◆ Instructions to follow ◆
Output the entries exactly.

(Stored records)
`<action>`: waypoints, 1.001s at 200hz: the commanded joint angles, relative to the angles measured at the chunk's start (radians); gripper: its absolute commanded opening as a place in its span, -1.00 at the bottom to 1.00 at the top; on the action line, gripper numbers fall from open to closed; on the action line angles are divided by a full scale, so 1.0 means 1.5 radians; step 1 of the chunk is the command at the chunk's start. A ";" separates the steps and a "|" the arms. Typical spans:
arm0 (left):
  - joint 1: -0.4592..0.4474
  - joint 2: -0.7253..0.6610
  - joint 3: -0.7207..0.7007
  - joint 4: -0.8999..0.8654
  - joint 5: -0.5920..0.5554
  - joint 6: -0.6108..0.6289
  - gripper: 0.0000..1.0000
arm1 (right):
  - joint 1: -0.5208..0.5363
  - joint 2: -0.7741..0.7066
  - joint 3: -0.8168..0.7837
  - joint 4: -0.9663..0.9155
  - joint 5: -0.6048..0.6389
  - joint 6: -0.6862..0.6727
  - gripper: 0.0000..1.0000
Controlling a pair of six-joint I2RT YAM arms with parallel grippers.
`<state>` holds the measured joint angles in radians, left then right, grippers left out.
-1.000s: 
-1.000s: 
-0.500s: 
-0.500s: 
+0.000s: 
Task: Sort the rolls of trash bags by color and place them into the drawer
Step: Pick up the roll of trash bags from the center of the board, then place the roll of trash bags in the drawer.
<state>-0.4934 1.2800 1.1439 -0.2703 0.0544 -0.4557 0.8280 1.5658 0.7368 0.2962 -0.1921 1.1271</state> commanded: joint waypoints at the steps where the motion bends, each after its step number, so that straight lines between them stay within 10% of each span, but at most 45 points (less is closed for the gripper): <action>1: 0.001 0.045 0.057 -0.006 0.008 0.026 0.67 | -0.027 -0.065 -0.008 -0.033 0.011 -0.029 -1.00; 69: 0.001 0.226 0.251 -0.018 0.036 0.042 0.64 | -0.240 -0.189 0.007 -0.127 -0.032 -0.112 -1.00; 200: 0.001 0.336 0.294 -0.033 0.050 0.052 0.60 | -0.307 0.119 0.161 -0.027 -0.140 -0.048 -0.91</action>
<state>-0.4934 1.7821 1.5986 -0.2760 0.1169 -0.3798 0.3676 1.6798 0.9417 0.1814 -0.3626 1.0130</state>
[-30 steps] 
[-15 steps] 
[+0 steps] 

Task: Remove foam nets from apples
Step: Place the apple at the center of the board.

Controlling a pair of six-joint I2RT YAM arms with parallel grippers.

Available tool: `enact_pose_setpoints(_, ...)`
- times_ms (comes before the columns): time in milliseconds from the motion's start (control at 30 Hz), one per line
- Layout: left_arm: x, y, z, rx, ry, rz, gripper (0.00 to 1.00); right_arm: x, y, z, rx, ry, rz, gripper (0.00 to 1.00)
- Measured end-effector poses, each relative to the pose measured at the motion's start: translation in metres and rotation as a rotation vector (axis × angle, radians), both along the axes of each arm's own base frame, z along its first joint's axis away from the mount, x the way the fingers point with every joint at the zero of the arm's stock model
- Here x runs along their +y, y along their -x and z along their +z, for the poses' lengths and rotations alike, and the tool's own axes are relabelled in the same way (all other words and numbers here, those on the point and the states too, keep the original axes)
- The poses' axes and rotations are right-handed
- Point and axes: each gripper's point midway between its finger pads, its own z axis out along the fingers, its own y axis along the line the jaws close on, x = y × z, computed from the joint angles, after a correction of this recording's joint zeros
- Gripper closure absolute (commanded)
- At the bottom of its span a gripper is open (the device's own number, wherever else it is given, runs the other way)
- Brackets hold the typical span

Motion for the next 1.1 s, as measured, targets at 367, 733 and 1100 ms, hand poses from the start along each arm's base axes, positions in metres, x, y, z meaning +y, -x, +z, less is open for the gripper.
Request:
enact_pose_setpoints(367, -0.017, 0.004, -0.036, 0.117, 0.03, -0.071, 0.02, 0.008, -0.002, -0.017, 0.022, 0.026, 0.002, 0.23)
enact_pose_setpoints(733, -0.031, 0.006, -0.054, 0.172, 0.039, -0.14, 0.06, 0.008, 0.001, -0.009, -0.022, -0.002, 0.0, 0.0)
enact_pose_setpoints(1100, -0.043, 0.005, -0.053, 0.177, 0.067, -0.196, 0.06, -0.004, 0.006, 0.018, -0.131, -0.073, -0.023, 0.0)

◆ Written response ◆
`<action>`: waypoints, 1.001s at 200hz: the commanded joint angles, relative to the angles measured at the chunk's start (radians); gripper: its absolute commanded opening as a place in its span, -1.00 at the bottom to 1.00 at the top; on the action line, gripper numbers fall from open to closed; on the action line angles are divided by a full scale, so 1.0 means 1.5 radians; step 1 of the chunk is the command at the chunk's start. A ";" separates the steps and a "|" the arms. Typical spans:
arm0 (left):
  - joint 1: -0.4592..0.4474
  - joint 2: -0.7253..0.6610
  - joint 3: -0.7207..0.7007
  - joint 4: -0.8999..0.8654
  - joint 5: -0.5920..0.5554
  - joint 6: -0.6108..0.6289
  - gripper: 0.0000..1.0000
arm1 (right):
  - joint 1: -0.5208..0.5363
  - joint 2: -0.7741..0.7066
  - joint 3: -0.8168..0.7837
  - joint 4: -0.9663..0.9155
  - joint 5: -0.6048..0.6389
  - joint 6: -0.6862..0.6727
  - gripper: 0.0000..1.0000
Controlling a pair of six-joint I2RT YAM arms with parallel grippers.
`<state>` holds the measured joint angles in radians, left then right, grippers left out.
-1.000s: 
-1.000s: 
-0.500s: 
-0.500s: 
+0.000s: 
Task: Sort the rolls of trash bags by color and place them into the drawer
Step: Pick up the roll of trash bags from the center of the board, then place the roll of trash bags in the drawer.
<state>-0.4934 1.2800 1.1439 -0.2703 0.0544 -0.4557 0.8280 1.5658 0.7368 0.2962 -0.1921 1.1271</state> commanded: joint waypoints at the steps where the motion bends, each after its step number, so that straight lines between them stay within 10% of each span, but at most 45 points (less is closed for the gripper): <action>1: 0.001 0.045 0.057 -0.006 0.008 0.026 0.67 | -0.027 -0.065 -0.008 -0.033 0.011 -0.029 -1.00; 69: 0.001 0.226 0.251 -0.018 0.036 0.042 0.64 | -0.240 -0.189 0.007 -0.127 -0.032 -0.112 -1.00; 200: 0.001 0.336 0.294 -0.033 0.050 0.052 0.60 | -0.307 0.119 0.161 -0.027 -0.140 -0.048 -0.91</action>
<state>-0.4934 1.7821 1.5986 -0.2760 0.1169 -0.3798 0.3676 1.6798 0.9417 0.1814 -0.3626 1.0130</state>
[-30 steps] 
[-15 steps] 
[+0 steps] 

Task: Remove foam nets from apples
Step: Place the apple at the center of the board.

Controlling a pair of six-joint I2RT YAM arms with parallel grippers.

Available tool: `enact_pose_setpoints(_, ...)`
- times_ms (comes before the columns): time in milliseconds from the motion's start (control at 30 Hz), one per line
- Layout: left_arm: x, y, z, rx, ry, rz, gripper (0.00 to 1.00); right_arm: x, y, z, rx, ry, rz, gripper (0.00 to 1.00)
- Measured end-effector poses, each relative to the pose measured at the motion's start: translation in metres and rotation as a rotation vector (axis × angle, radians), both along the axes of each arm's own base frame, z along its first joint's axis away from the mount, x the way the fingers point with every joint at the zero of the arm's stock model
- Here x runs along their +y, y along their -x and z along their +z, for the poses' lengths and rotations alike, and the tool's own axes are relabelled in the same way (all other words and numbers here, those on the point and the states too, keep the original axes)
- The poses' axes and rotations are right-handed
- Point and axes: each gripper's point midway between its finger pads, its own z axis out along the fingers, its own y axis along the line the jaws close on, x = y × z, computed from the joint angles, after a correction of this recording's joint zeros
- Gripper closure absolute (commanded)
- At the bottom of its span a gripper is open (the device's own number, wherever else it is given, runs the other way)
- Brackets hold the typical span

Motion for the next 1.1 s, as measured, targets at 367, 733 and 1100 ms, hand poses from the start along each arm's base axes, positions in metres, x, y, z meaning +y, -x, +z, less is open for the gripper.
Request:
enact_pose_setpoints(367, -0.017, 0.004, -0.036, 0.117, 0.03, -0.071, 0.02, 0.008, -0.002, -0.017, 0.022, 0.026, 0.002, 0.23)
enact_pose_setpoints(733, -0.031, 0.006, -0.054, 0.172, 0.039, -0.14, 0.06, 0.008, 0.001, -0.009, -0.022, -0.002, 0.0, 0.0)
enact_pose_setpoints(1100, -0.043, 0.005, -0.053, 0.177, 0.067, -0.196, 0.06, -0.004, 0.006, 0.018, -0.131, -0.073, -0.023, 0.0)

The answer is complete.